(PROVIDED MATERIAL begins)

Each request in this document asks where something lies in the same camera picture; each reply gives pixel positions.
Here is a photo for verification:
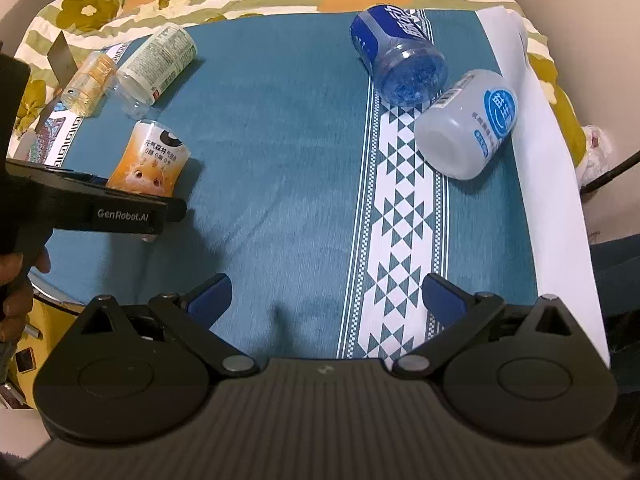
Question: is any orange label plastic cup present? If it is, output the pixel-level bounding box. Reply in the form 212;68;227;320
106;120;191;197

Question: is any yellow clear plastic cup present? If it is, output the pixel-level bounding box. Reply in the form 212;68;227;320
61;51;116;117

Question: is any white green label plastic cup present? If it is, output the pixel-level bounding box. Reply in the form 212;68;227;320
107;24;198;119

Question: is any white frosted plastic cup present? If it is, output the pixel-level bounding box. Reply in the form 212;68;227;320
414;70;518;181

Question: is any blue label plastic cup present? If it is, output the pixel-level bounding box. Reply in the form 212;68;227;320
350;4;448;108

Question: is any person's left hand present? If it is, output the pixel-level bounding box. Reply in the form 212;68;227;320
0;254;32;342

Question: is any grey paper card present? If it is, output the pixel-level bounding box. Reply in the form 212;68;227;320
36;32;78;133

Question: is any teal patterned cloth mat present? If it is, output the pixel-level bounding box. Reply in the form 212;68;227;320
36;7;608;361

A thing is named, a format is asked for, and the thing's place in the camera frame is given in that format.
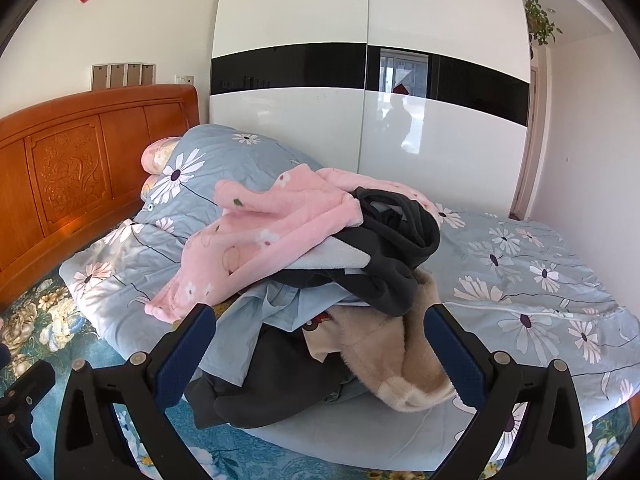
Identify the beige fleece garment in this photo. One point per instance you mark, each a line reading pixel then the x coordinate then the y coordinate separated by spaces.
pixel 388 354

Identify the white wall socket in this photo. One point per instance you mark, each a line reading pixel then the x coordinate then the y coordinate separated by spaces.
pixel 184 79

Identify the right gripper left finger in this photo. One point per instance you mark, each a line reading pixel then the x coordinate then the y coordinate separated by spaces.
pixel 89 441

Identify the black white striped jacket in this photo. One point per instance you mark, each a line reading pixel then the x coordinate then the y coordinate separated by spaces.
pixel 398 235

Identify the orange wooden headboard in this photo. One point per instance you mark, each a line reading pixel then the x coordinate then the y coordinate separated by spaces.
pixel 71 169

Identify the row of picture frames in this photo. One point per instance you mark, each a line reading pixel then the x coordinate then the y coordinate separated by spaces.
pixel 118 75

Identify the white black sliding wardrobe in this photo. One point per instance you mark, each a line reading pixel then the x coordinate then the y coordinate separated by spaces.
pixel 430 93

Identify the teal floral bed blanket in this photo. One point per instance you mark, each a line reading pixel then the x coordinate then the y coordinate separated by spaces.
pixel 65 359

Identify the green potted plant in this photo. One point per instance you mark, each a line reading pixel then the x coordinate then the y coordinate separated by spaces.
pixel 540 28

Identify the pink fleece floral garment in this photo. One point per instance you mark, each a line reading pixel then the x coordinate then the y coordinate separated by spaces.
pixel 290 226

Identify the dark grey garment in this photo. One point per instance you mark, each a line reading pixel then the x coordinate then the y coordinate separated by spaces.
pixel 283 380

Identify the light blue shirt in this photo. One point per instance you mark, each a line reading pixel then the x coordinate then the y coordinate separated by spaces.
pixel 267 303

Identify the pink floral pillow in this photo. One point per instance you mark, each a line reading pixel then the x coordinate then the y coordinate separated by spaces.
pixel 156 155
pixel 147 186

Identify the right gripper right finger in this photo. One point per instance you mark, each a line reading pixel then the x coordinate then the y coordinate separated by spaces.
pixel 551 431

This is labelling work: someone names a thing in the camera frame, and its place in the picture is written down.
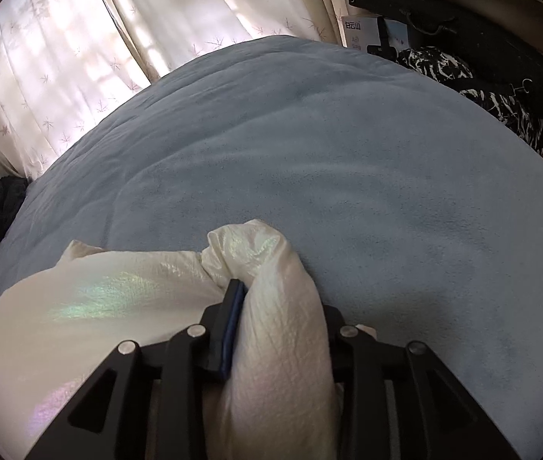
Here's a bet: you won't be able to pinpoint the white puffer jacket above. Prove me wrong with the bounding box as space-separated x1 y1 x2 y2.
0 218 379 460

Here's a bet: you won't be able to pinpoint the black white patterned clothes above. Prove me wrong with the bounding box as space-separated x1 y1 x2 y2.
349 0 543 154

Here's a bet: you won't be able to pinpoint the blue fleece bed blanket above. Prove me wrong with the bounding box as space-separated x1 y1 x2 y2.
0 36 543 459

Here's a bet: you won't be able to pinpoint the left floral sheer curtain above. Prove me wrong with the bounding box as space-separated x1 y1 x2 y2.
0 0 150 179

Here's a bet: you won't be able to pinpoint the floral sheer curtain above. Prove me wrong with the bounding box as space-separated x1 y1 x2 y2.
102 0 346 82
0 0 150 179

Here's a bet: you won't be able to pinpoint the white labelled box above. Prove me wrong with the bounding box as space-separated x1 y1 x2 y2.
341 16 410 52

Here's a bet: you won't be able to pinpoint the right floral sheer curtain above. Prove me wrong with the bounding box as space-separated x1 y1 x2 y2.
102 0 346 82

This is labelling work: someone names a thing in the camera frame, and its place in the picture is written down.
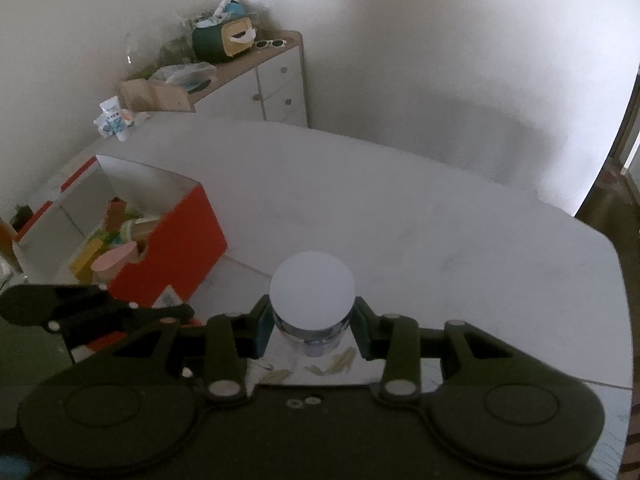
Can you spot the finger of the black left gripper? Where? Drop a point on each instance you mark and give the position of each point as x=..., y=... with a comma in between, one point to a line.
x=80, y=314

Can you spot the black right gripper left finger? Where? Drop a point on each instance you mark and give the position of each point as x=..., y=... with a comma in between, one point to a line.
x=225, y=345

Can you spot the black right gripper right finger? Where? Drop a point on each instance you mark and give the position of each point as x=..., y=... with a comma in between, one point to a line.
x=402, y=344

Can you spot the yellow rectangular box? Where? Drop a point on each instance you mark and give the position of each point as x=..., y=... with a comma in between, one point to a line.
x=80, y=267

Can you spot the glass jar with grey lid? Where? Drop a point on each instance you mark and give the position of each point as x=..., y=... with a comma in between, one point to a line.
x=312, y=295

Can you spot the pink heart-shaped dish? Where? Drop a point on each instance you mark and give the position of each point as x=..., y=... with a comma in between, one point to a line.
x=108, y=265

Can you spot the red cardboard storage box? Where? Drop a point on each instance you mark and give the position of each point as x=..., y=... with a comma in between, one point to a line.
x=178, y=255

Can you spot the white cream tube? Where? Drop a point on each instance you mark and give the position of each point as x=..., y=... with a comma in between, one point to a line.
x=114, y=120

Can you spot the brown cardboard box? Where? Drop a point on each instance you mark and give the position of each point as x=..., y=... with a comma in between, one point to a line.
x=141, y=95

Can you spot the small white drawer cabinet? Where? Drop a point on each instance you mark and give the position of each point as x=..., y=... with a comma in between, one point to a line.
x=259, y=85

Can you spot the clear plastic bag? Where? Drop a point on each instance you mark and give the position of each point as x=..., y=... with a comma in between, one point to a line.
x=188, y=76

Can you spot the glass bowl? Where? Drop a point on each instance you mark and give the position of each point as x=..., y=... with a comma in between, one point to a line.
x=156, y=45

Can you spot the white sunglasses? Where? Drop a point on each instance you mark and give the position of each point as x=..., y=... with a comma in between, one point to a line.
x=270, y=43

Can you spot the green tissue box holder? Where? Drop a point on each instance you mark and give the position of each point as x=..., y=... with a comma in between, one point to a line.
x=221, y=37

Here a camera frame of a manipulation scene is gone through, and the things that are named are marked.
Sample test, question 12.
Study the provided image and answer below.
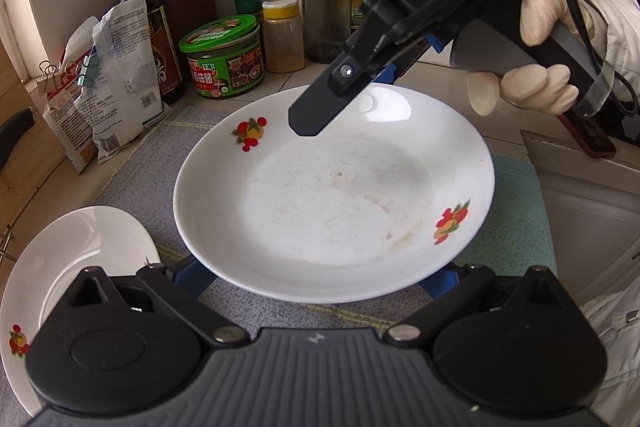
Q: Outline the white plate fruit decal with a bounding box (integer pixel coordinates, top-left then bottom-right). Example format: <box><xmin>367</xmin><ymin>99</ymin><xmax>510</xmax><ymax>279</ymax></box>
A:
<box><xmin>172</xmin><ymin>83</ymin><xmax>495</xmax><ymax>303</ymax></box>

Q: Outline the right white sleeve forearm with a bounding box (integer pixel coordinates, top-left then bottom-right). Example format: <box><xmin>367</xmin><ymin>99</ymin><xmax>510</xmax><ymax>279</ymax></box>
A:
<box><xmin>579</xmin><ymin>0</ymin><xmax>639</xmax><ymax>94</ymax></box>

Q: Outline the right gloved hand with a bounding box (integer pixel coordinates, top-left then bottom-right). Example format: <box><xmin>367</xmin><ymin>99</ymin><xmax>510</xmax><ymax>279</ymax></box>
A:
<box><xmin>466</xmin><ymin>0</ymin><xmax>578</xmax><ymax>116</ymax></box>

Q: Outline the yellow lid spice jar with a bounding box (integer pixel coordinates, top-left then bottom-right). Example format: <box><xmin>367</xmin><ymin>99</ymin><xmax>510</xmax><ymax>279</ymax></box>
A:
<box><xmin>262</xmin><ymin>0</ymin><xmax>305</xmax><ymax>74</ymax></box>

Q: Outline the grey checked dish mat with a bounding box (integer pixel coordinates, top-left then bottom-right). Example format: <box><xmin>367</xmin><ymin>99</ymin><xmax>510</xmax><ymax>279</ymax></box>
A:
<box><xmin>0</xmin><ymin>105</ymin><xmax>442</xmax><ymax>427</ymax></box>

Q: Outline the red cap glass bottle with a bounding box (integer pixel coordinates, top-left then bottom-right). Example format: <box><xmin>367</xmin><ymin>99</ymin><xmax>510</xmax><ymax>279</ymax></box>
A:
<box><xmin>303</xmin><ymin>0</ymin><xmax>350</xmax><ymax>64</ymax></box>

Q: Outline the green lid sauce jar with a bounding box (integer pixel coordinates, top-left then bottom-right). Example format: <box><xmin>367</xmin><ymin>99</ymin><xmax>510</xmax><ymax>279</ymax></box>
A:
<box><xmin>179</xmin><ymin>14</ymin><xmax>265</xmax><ymax>100</ymax></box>

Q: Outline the green cap small jar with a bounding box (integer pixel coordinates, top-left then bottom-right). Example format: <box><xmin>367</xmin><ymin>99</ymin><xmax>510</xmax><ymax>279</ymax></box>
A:
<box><xmin>233</xmin><ymin>0</ymin><xmax>264</xmax><ymax>24</ymax></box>

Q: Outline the teal cloth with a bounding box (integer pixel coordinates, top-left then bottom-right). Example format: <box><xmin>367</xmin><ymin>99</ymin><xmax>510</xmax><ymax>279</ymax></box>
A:
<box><xmin>454</xmin><ymin>155</ymin><xmax>558</xmax><ymax>277</ymax></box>

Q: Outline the dark soy sauce bottle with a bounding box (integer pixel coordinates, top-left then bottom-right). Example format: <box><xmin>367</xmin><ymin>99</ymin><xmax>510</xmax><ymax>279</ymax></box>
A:
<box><xmin>119</xmin><ymin>0</ymin><xmax>186</xmax><ymax>105</ymax></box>

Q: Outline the white plastic seasoning bag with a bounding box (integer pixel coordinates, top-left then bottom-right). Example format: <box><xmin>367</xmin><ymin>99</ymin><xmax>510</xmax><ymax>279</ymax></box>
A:
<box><xmin>74</xmin><ymin>0</ymin><xmax>165</xmax><ymax>162</ymax></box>

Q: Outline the red white clipped bag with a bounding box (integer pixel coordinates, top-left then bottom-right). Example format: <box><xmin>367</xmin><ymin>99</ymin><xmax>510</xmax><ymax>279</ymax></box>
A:
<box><xmin>38</xmin><ymin>16</ymin><xmax>98</xmax><ymax>172</ymax></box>

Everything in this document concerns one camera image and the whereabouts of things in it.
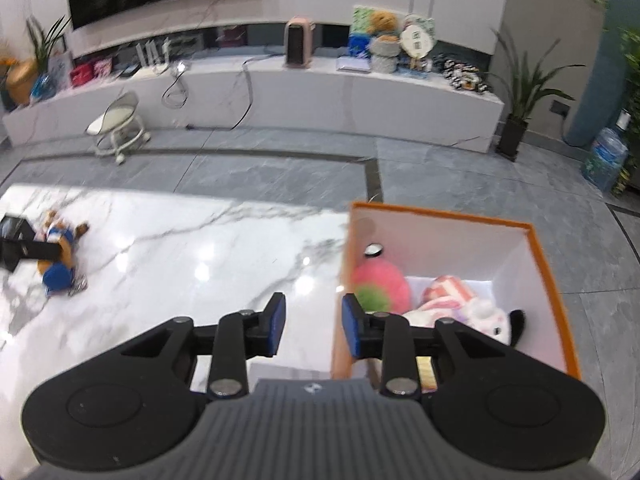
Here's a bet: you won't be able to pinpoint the black charger box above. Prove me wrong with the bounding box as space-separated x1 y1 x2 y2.
1 214 35 273

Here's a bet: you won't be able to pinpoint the pink fluffy peach plush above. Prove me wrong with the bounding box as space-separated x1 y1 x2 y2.
352 259 411 314

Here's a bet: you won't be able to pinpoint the brown dog plush blue outfit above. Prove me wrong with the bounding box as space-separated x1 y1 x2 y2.
37 209 90 296

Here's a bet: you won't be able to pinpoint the striped hat panda plush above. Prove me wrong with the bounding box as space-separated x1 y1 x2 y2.
404 275 526 347

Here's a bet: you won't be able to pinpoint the orange storage box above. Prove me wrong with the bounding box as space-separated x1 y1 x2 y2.
337 203 580 378

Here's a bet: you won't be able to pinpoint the pink wallet case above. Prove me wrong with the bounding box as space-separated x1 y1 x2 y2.
416 356 437 391

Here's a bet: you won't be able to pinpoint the metal keyring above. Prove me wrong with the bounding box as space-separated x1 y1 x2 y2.
67 275 88 297

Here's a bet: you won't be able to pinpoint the white stool chair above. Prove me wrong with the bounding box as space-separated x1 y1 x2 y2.
85 91 151 165

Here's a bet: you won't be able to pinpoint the white wifi router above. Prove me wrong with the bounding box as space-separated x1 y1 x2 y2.
134 37 170 75

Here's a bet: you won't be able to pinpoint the white marble tv bench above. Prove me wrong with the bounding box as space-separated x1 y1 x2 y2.
2 55 503 153

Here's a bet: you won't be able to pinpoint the grey tablet notebook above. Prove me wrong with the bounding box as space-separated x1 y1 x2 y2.
336 56 371 74

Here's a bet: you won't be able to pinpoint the black white cow toys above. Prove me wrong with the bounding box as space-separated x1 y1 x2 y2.
442 58 491 94

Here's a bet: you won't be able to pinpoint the potted long leaf plant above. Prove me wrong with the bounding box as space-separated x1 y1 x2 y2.
489 29 584 162

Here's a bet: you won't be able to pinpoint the round paper fan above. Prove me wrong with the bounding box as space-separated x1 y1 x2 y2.
399 14 436 73

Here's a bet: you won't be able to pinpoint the pink space heater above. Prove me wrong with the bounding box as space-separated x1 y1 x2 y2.
284 16 314 68

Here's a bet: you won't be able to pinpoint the blue water jug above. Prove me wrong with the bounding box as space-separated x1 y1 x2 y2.
582 128 628 193

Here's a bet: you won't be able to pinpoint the brown teddy bear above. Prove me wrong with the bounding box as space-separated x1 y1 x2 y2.
368 10 398 41

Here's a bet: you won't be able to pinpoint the black power cable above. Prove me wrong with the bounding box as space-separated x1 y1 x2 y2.
185 51 281 132

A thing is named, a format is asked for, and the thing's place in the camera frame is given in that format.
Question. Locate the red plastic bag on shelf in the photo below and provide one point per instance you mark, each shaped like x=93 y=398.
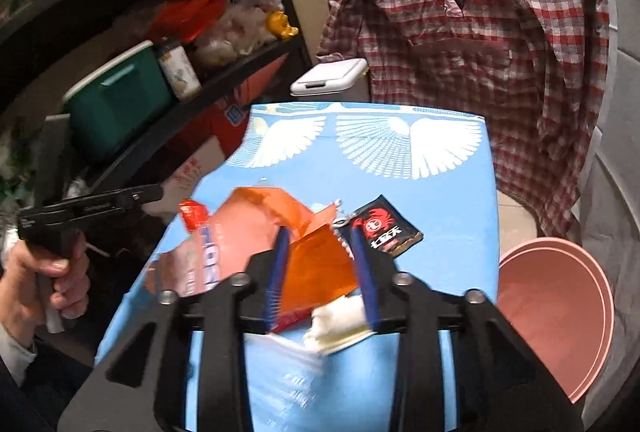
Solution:
x=185 y=20

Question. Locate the black red sauce packet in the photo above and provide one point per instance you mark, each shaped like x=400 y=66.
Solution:
x=382 y=225

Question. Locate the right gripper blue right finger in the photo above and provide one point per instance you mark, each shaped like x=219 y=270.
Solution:
x=364 y=273

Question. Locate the white forearm sleeve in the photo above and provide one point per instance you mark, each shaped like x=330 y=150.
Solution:
x=15 y=356

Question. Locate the white crumpled tissue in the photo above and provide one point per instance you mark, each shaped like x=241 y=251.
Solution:
x=337 y=325

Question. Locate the yellow toy figure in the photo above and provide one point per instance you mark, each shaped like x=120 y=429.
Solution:
x=277 y=24

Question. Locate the clear plastic bags on shelf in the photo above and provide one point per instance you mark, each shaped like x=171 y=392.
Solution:
x=241 y=30

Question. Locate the teal storage box white lid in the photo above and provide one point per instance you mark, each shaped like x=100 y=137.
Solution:
x=111 y=103

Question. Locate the pink plastic trash bin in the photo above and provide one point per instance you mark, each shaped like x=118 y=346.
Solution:
x=558 y=298

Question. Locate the labelled glass jar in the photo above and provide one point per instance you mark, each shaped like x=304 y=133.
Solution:
x=178 y=69

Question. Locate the orange snack wrapper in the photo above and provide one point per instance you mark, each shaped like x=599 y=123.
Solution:
x=220 y=244

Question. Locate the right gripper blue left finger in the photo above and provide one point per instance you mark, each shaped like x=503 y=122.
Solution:
x=274 y=285

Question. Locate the white bag with red print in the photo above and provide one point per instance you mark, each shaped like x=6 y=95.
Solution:
x=181 y=184

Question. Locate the red white plaid shirt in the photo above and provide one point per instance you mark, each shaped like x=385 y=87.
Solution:
x=535 y=70

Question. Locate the red cardboard box under shelf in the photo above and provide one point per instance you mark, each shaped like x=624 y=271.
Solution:
x=227 y=118

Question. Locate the person's left hand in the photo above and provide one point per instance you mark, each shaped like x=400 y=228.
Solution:
x=35 y=279

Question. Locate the white lidded plastic bin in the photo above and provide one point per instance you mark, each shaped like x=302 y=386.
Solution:
x=346 y=79

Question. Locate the blue tablecloth with white wings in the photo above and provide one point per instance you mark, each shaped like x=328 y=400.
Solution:
x=434 y=167

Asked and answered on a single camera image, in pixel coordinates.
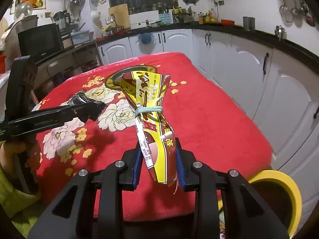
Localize dark green snack wrapper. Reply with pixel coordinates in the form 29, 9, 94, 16
67, 91, 101, 106

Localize yellow brown snack bag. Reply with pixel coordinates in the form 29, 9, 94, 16
120, 70, 177, 186

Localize green sleeve forearm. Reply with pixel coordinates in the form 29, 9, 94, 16
1, 169, 45, 238

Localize yellow rimmed trash bin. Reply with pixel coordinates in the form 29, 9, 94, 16
217, 170, 302, 238

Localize person left hand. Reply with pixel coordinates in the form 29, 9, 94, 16
1, 140, 41, 180

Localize black microwave oven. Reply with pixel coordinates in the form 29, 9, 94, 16
17, 23, 63, 62

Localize round metal gold-rimmed tray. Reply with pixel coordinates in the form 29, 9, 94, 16
104, 65, 158, 90

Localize red floral table cloth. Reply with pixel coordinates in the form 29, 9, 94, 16
34, 52, 274, 222

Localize black blender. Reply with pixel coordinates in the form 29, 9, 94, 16
53, 10, 71, 30

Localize white lower cabinets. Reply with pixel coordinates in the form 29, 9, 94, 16
98, 27, 318, 205

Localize wooden cutting board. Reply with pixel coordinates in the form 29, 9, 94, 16
108, 4, 130, 29

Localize red bowl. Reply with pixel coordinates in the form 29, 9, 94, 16
221, 20, 235, 26

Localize steel kettle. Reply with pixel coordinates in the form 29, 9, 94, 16
274, 25, 287, 40

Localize grey canister pair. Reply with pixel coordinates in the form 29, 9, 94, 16
243, 16, 255, 32

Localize fruit picture frame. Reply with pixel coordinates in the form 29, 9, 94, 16
10, 0, 46, 15

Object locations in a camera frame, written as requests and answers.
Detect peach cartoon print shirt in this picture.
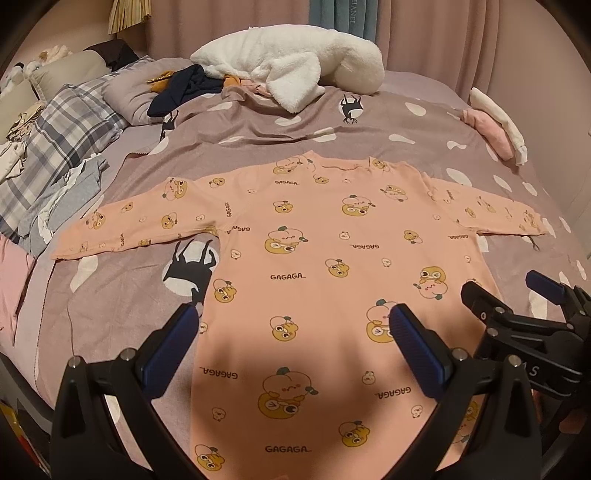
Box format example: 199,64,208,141
55,152,546,479

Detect pink and white clothes pile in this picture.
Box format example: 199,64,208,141
461,87,528,166

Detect mauve spotted blanket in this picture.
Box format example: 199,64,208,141
33,88,590,463

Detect pink folded garment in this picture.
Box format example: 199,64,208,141
0,235,35,341

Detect grey folded garment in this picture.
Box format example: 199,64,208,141
17,154,108,258

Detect pink curtain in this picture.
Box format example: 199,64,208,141
145,1,501,97

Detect teal curtain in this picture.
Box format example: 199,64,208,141
308,0,379,42

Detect plaid pillow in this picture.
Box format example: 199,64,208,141
1,74,127,240

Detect mauve pillow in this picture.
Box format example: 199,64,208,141
103,58,191,126

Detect beige headboard cushion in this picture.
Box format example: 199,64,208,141
1,50,110,143

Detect mustard yellow garment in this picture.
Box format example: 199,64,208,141
145,70,176,94

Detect navy blue garment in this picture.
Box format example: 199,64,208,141
147,64,223,118

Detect straw tassel decoration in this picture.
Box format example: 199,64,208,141
108,0,152,35

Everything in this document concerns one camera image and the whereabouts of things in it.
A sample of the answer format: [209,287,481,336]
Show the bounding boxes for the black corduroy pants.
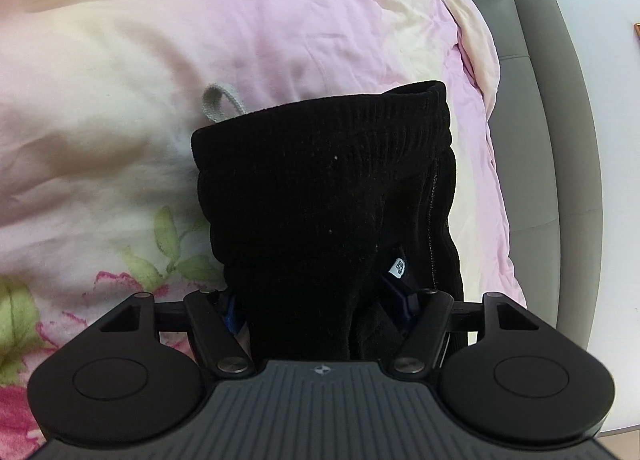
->
[191,81,463,362]

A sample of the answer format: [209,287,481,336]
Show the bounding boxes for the pink floral duvet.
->
[1,0,524,459]

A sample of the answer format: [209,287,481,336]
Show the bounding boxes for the grey upholstered headboard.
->
[472,0,603,347]

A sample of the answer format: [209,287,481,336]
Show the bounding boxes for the grey fabric loop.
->
[202,83,247,124]

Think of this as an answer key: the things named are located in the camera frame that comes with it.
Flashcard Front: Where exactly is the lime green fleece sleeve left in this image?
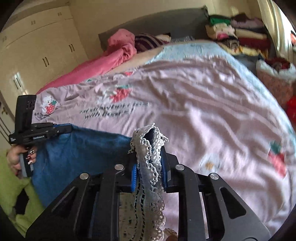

(PROVIDED MATERIAL ends)

_TRY IT_
For every line of the data above that contains "print", copy that line.

_WORKED SOLUTION_
Question. Locate the white bag with red print in the photo above and provide one point per instance you mark, each shaped like x=6 y=95.
Detect peach cartoon print shirt in this picture.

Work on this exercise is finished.